Dia juga meliput berita regional, termasuk perang di Lebanon pada 2006. “Shireen adalah pelopor, inspirasi bagi kita semua,” kata Dalia Hatuqa, seorang jurnalis Al Jazeera yang merupakan teman dekat Abu Akleh. “Kehadirannya menjadi identik dengan Al Jazeera,” tambahnya.
Selama puncak Intifadah kedua, Hatuqa mengingat tentara Israel berkeliling kota Ramallah Palestina.

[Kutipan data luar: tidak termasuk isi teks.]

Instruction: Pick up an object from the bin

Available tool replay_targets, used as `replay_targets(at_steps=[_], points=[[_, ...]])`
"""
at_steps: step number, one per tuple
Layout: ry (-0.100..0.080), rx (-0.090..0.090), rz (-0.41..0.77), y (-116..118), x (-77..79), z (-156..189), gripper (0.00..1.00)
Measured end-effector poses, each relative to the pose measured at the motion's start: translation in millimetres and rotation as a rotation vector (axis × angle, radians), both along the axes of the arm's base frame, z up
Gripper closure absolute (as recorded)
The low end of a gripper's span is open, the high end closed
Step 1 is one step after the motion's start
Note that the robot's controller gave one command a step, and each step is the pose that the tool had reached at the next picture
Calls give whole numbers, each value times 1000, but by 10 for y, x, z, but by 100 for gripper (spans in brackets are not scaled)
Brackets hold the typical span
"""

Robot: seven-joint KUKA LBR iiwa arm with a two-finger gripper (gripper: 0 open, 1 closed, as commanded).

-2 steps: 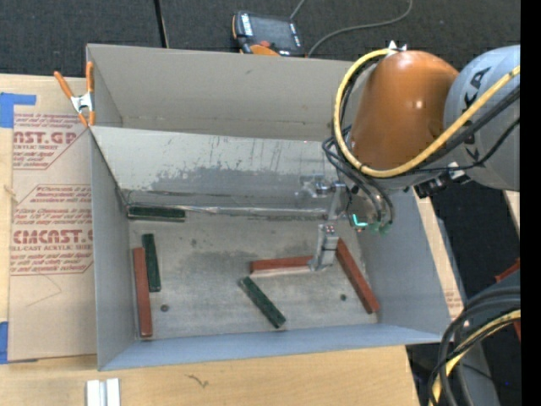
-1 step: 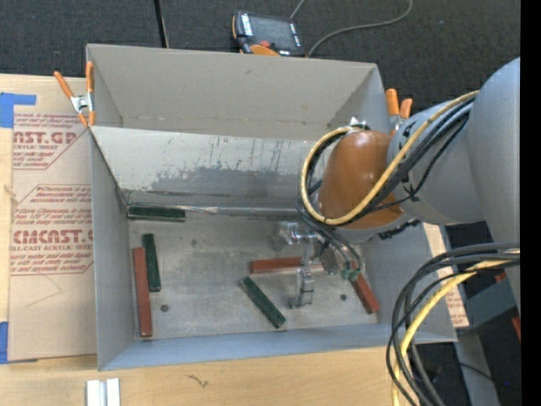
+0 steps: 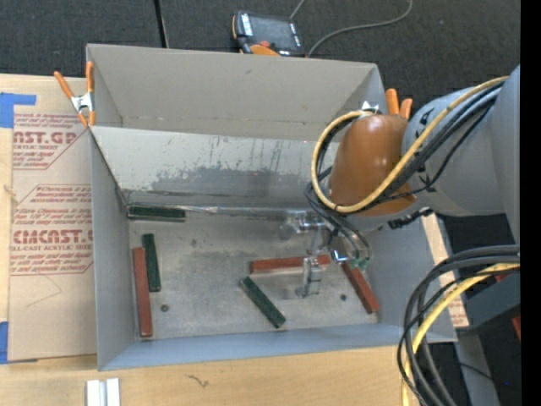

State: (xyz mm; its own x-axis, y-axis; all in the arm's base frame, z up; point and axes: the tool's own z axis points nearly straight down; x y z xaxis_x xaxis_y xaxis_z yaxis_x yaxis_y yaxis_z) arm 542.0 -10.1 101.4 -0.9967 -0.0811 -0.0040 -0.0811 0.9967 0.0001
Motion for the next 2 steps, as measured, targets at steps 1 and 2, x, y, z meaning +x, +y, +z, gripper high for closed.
replay_targets(at_steps=[1,2], points=[[0,1,-48,-83,202,46,0],[7,1,-106,-149,56,-338,0]])
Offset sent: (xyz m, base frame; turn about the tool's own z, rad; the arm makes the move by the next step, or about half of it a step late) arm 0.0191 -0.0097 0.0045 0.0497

Di tiap laporannya, ia mengatakan secara jelas menggunakan kalimat penutup: Shireen Abu Akleh, Al Jazeera, Ramallah”. Bagi teman temannya, Abu Akleh jauh lebih dari sekadar wajah Al Jazeera di Palestina.
“Dia suka bepergian, melihat dunia, berbelanja, berpesta,” kata Hatuqa. “Dia kehilangan ibu dan ayahnya ketika dia masih muda dan melihat begitu banyak kekejaman di dunia, terutama di Palestina, tetapi itu tidak pernah menghentikannya untuk menghargai dan menikmati hidup,” kata Nida Ibrahim. Ia menambahkan, “Suaranya sangat indah, bahkan ketika dia menceritakan kisah kisah yang memilukan.”
Abu Akleh sedang bertugas di kota Jenin di Tepi Barat yang diduduki, meliput serangan Israel di sebuah kamp pengungsi, ketika dia terbunuh. Dia ditembak di kepala saat mengenakan rompi antipeluru biru yang ditandai secara jelas kata "PRESS”. Dalam sebuah pernyataan, Jaringan Media Al Jazeera menyebut pembunuhan Abu Akleh sebagai "pembunuhan terang terangan" dan "kejahatan keji".
Jaringan tersebut menuduh pasukan Israel menargetkan jurnalis veteran dengan tembakan langsung dan membunuhnya secara "darah dingin". Tentara Israel membantah menargetkan wartawan dan telah menawarkan penyelidikan bersama atas kematian Abu Akleh di tengah meningkatnya protes. Tamer Al Meshal, yang bekerja dengan Abu Akleh pada saat pembunuhannya, menyebutnya sebagai model bagi jurnalis Palestina dan Arab.
“Sampai detik terakhir, dia profesional dan gigih dalam pekerjaannya,” katanya. “Pesan terakhir yang dikirim Shireen Abu Akleh ke Al Jazeera adalah melalui email pada pukul 06.13. “Pasukan pendudukan menyerbu Jenin dan mengepung sebuah rumah di lingkungan Jabriyat. Dalam perjalanan ke sana, saya akan membawakan Anda berita segera setelah gambarannya menjadi jelas,” tulis Abu Akleh di emalnya.
“Kami dan pemirsa tidak tahu berita yang dia kirimkan ini adalah berita kesyahidannya,” kata Tamer Al Meshal.